Mambasa : une année de réformes et de rigueur sous la houlette du chef de bureau minier André Nengapeta

par Redaction

Un an après avoir pris les rênes du bureau minier du territoire de Mambasa, en province de l’Ituri, Monsieur André Nengapeta dresse un bilan dense, marqué par une série de réformes administratives, une meilleure régulation des activités minières et une volonté affirmée de moraliser un secteur longtemps en proie à la désorganisation.

Au sortir d’une réunion, bilan tenue ce jour avec ses collaborateurs et partenaires institutionnels, Nengapeta a accepté de livrer les grandes lignes de son action.

«[•••] la réunion d’aujourd’hui a porté essentiellement sur le bilan de ma gestion durant cette année au bureau minier. Une année intense, jalonnée d’activités structurantes[•••]», confie-t-il.

Sur le plan organisationnel, le bureau a connu une restructuration interne en profondeur. L’objectif : améliorer la gestion des dossiers, assurer une traçabilité rigoureuse et renforcer la redevabilité.

«Un nouveau système a été mis en place pour suivre efficacement tous les cas, même isolés. C’est un changement de culture administrative », souligne le chef de bureau.

En matière de gestion des ressources humaines, des efforts notables ont été consentis. Grâce à la rétrocession financière, les conditions de travail ont été améliorées, et des primes de performance ont été introduites pour motiver les agents.

«Nous avons récompensé l’assiduité, l’esprit d’équipe et le mérite, parce que c’est ainsi qu’on construit une administration efficace», précise monsieur André Nengapeta.

L’une des priorités de l’année a été la vulgarisation des textes légaux auprès des opérateurs miniers.

«Nous avons sensibilisé les titulaires de droits miniers – que ce soit pour la recherche, l’exploitation ou la commercialisation – sur leurs responsabilités légales», indique-t-il.

Cette campagne a permis, selon lui, de réduire sensiblement les pratiques illégales et les exploitations irrégulières.

Autre point marquant du bilan : l’accroissement significatif des recettes publiques issues du secteur minier. Grâce à une meilleure collaboration avec les opérateurs et une traçabilité accrue, les recettes locales reversées à la province de l’Ituri via la DGRPI, ainsi qu’au trésor public via la DGRAD, ont triplé, selon les constats du chef de bureau. Un résultat salué comme un tournant dans la fiscalité minière locale.

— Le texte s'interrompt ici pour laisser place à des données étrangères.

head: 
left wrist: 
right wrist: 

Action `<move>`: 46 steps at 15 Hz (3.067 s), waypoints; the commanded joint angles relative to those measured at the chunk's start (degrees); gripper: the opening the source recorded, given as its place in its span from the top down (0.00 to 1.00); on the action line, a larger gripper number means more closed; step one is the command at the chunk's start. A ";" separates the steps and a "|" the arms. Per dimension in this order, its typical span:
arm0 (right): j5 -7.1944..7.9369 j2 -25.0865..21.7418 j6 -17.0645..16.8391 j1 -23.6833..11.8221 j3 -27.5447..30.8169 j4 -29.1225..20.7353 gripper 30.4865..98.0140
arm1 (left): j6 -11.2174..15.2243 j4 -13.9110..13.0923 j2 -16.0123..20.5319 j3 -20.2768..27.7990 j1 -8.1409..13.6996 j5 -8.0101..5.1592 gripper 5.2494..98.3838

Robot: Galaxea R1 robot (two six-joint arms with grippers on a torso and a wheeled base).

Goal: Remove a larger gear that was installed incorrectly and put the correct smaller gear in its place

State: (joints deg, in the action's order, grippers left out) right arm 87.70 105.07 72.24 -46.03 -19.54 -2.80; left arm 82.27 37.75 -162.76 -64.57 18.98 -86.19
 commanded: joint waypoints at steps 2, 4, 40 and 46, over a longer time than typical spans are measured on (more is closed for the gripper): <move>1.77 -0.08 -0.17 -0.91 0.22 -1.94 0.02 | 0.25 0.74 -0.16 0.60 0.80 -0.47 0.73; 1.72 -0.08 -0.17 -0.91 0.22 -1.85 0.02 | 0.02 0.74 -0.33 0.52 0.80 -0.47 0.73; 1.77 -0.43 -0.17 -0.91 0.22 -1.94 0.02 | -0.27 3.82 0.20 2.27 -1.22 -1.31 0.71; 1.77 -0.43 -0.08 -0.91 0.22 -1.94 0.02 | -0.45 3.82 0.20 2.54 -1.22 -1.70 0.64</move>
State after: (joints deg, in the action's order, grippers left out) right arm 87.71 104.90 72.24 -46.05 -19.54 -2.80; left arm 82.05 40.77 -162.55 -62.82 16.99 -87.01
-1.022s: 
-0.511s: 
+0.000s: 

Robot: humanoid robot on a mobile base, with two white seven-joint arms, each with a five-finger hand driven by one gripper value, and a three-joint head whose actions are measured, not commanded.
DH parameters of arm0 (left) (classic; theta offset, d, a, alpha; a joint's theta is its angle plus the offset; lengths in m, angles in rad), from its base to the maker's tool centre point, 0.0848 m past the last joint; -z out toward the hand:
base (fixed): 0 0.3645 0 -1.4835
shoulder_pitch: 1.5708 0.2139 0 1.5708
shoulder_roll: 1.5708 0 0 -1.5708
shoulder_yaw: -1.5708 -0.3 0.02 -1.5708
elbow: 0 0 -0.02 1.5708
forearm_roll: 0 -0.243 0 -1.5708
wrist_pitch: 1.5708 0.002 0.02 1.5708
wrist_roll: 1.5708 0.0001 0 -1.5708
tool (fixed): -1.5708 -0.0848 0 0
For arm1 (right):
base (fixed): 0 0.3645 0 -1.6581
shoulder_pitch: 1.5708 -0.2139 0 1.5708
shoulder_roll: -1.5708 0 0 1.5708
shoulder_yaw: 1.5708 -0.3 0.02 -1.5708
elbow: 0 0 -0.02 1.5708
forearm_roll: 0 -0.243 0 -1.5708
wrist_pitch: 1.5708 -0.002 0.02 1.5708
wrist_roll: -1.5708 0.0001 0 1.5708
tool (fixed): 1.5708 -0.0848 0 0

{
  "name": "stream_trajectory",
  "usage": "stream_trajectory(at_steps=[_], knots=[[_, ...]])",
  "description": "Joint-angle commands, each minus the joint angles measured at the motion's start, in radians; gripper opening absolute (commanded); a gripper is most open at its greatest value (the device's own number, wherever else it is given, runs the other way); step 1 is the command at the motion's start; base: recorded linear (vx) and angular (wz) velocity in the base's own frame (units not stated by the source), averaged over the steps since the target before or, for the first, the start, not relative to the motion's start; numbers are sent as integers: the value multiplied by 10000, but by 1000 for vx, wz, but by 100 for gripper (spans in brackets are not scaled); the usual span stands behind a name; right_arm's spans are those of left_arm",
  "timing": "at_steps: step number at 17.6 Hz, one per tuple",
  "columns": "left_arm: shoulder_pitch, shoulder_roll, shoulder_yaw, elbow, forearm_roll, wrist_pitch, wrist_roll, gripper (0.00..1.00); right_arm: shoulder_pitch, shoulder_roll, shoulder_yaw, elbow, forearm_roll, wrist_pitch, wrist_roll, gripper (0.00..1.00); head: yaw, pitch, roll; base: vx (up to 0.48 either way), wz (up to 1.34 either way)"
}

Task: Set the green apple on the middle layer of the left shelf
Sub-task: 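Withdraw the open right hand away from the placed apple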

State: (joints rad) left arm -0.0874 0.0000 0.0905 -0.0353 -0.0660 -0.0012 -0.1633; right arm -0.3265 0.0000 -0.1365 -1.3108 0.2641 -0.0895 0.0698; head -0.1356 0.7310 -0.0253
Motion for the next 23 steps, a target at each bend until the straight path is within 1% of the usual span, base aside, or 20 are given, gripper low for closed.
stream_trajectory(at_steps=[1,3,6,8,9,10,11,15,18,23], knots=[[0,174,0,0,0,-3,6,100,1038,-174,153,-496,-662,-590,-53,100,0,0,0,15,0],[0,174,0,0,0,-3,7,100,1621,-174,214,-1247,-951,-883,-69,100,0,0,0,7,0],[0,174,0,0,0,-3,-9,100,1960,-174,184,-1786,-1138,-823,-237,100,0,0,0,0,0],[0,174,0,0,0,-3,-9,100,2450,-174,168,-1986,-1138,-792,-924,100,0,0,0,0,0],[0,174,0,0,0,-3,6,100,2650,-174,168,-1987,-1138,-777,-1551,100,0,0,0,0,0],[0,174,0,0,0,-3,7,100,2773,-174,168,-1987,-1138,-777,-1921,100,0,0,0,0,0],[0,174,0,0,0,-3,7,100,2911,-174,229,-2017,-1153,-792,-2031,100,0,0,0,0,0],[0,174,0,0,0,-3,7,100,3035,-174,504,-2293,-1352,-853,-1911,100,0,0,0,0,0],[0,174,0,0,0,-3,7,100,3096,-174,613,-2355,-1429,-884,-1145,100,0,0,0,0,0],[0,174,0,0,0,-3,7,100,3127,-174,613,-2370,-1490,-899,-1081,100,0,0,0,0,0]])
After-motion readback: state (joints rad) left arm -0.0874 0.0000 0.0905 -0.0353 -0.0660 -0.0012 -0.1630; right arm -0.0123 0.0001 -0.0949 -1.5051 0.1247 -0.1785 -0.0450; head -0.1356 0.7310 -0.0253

Le chef de bureau a également mis en lumière la synergie avec d’autres services de l’État, notamment l’environnement et les unités de sécurité. Toutefois, il reconnaît que certains défis demeurent, notamment dans la gestion des produits de carrière comme le sable, le gravier ou l’aterité.

«Ces activités étaient mal encadrées. Nous voulons désormais les canaliser dans le respect des textes qui régissent le secteur minier», affirme-t-il avec fermeté.

En conclusion, Monsieur Nengapeta lance un appel à la mobilisation de tous : agents, opérateurs miniers et communautés locales.

«Je demande à tous ceux qui me suivent de continuer à me prêter main forte pour réduire davantage l’exploitation minière anarchique qui, autrefois, gangrenait Mambasa. Aux communautés locales, je demande de cultiver une disposition favorable au dialogue afin d’éviter l’émergence de nouveaux conflits», déclare-t-il, confiant mais réaliste.

Après douze mois d’un mandat marqué par l’action, la rigueur et le dialogue, M. André Nengapeta s’inscrit dans une dynamique de continuité, avec pour boussole : le développement durable et responsable du secteur minier à Mambasa.